Ausländerfeindliche Gewalt in Südafrika: Präsident Ramaphosa stellt sich vor Migranten
In einer Rede verspricht Südafrikas Präsident bedrängten afrikanischen Migranten Schutz vor selbst ernannten Bürgerwehren. Doch die wollen weitermachen.
Ihsaan Haffejee/imago
Südafrikas Regierung wird die Welle ausländerfeindlicher Gewalt gegen afrikanische Migranten nicht in den Griff bekommen, wenn sie nicht das Problem von Menschenrechtsverletzungen in Herkunftsländern angeht. Das sagen Oppositionelle, nachdem der südafrikanische Präsident Cyril Ramaphosa am Sonntag ein Maßnahmenpaket gegen die Gewalt vorgestellt hatte.

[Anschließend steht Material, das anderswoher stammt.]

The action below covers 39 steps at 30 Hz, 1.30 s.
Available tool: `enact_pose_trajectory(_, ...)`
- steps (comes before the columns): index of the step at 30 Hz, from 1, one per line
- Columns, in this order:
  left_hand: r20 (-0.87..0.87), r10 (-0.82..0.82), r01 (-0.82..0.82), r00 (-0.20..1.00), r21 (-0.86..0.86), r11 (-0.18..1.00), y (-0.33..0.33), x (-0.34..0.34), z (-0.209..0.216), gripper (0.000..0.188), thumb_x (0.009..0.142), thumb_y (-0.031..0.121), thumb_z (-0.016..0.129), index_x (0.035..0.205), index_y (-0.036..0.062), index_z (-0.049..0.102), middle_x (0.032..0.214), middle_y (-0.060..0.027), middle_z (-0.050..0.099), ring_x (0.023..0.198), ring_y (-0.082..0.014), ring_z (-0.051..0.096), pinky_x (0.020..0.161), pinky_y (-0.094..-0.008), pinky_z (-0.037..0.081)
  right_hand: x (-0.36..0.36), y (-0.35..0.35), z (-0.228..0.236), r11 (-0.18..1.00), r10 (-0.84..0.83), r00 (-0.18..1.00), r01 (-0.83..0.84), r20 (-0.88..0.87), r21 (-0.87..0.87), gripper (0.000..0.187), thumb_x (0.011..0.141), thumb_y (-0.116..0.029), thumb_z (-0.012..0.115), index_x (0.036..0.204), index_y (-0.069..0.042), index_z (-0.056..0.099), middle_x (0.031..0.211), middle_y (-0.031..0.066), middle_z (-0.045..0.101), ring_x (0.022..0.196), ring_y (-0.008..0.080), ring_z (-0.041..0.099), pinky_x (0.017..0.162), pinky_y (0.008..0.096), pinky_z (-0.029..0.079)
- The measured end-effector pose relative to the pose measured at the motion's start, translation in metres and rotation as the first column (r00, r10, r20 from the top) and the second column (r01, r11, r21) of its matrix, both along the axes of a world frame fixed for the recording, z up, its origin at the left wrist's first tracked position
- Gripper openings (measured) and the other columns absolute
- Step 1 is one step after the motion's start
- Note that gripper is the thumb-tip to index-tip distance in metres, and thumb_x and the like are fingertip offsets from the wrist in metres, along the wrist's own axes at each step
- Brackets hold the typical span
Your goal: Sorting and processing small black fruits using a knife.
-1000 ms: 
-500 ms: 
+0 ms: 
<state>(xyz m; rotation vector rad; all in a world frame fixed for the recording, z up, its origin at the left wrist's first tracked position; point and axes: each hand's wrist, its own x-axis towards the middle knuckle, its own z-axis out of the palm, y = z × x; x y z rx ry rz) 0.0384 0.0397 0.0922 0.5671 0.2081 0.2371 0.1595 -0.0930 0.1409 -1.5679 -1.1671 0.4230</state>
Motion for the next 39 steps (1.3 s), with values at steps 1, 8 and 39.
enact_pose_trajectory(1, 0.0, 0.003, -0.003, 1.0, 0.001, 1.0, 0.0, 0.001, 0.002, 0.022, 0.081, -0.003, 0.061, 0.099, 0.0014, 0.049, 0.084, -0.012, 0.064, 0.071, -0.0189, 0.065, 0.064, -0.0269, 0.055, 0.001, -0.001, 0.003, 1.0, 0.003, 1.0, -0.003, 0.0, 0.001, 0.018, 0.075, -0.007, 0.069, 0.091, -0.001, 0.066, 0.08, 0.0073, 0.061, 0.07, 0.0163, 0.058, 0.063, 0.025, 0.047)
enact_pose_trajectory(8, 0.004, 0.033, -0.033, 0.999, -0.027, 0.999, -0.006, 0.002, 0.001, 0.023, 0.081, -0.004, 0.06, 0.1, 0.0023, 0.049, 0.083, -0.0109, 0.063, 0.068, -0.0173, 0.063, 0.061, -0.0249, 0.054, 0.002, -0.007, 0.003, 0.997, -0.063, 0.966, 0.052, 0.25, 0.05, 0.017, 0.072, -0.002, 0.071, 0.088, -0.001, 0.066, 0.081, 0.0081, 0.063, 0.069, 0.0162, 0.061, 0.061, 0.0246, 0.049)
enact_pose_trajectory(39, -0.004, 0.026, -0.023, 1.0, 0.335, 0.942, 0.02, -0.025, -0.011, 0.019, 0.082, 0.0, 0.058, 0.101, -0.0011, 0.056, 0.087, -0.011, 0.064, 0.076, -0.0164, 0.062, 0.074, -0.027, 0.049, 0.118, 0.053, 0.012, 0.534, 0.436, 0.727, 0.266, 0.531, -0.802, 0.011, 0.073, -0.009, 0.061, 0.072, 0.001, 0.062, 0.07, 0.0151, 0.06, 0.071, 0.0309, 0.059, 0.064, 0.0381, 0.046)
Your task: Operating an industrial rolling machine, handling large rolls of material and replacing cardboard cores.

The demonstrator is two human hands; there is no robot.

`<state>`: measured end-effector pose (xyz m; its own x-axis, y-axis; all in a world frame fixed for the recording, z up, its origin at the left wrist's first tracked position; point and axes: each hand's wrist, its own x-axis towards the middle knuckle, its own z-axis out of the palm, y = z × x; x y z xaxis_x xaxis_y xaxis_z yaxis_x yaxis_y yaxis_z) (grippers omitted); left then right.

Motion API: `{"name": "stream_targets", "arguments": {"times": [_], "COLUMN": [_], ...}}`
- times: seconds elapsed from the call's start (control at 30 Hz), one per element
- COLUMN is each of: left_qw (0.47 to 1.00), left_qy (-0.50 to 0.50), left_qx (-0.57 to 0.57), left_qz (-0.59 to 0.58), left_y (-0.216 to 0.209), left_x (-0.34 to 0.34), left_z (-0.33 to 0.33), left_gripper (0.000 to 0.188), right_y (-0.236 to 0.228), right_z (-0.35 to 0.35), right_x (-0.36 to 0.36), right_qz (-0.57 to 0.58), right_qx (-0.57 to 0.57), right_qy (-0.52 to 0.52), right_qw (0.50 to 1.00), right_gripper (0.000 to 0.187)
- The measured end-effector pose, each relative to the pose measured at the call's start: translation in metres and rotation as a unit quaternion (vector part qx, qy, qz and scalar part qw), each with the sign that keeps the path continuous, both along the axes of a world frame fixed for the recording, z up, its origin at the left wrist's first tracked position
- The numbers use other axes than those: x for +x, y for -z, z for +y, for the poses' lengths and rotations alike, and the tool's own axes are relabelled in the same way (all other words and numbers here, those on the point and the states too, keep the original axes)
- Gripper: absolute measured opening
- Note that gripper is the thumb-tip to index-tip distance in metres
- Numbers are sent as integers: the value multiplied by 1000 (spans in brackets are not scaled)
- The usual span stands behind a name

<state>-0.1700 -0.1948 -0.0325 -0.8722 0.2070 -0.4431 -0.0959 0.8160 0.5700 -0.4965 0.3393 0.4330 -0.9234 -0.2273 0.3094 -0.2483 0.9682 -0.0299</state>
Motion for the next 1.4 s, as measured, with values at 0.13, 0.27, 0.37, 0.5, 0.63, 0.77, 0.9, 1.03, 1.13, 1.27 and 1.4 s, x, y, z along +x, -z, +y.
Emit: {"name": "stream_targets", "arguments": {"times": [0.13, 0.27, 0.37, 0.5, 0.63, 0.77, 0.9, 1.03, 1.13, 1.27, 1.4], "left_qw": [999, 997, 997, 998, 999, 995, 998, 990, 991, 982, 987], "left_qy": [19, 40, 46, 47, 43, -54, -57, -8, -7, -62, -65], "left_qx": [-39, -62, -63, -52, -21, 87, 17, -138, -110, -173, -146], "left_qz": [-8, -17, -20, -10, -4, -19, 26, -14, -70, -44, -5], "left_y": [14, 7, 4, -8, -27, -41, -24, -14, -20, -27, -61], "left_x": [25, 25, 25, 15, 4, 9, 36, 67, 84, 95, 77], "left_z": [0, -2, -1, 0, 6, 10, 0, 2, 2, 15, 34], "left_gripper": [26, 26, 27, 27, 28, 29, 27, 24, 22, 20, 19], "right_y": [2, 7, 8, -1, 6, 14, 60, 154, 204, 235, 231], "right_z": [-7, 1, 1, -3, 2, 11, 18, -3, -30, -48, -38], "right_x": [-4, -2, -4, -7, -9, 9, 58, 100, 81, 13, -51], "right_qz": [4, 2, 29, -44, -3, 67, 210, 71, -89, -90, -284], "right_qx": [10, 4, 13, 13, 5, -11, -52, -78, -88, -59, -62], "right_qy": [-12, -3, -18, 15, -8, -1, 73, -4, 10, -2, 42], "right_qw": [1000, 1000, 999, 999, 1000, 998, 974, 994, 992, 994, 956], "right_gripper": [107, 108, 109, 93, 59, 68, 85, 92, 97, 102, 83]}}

Ramaphosa verurteilte die kriminelle Gewalt gegen Ausländer durch selbst ernannte Bürgerwehren in Südafrika scharf. In seiner mit Spannung erwarteten Rede versicherte der Präsident, Ausländer in Südafrika seien sicher und die Regierung werde sowohl legale Migranten vor Ausbeutung und Übergriffen schützen als auch illegale Migration beenden. Ramaphosa kündigte an, Emissäre in afrikanische Länder zu schicken, die zuvor begonnen hatten, ihre Landsleute aus Südafrika zu evakuieren – Ghana, Mosambik und Malawi.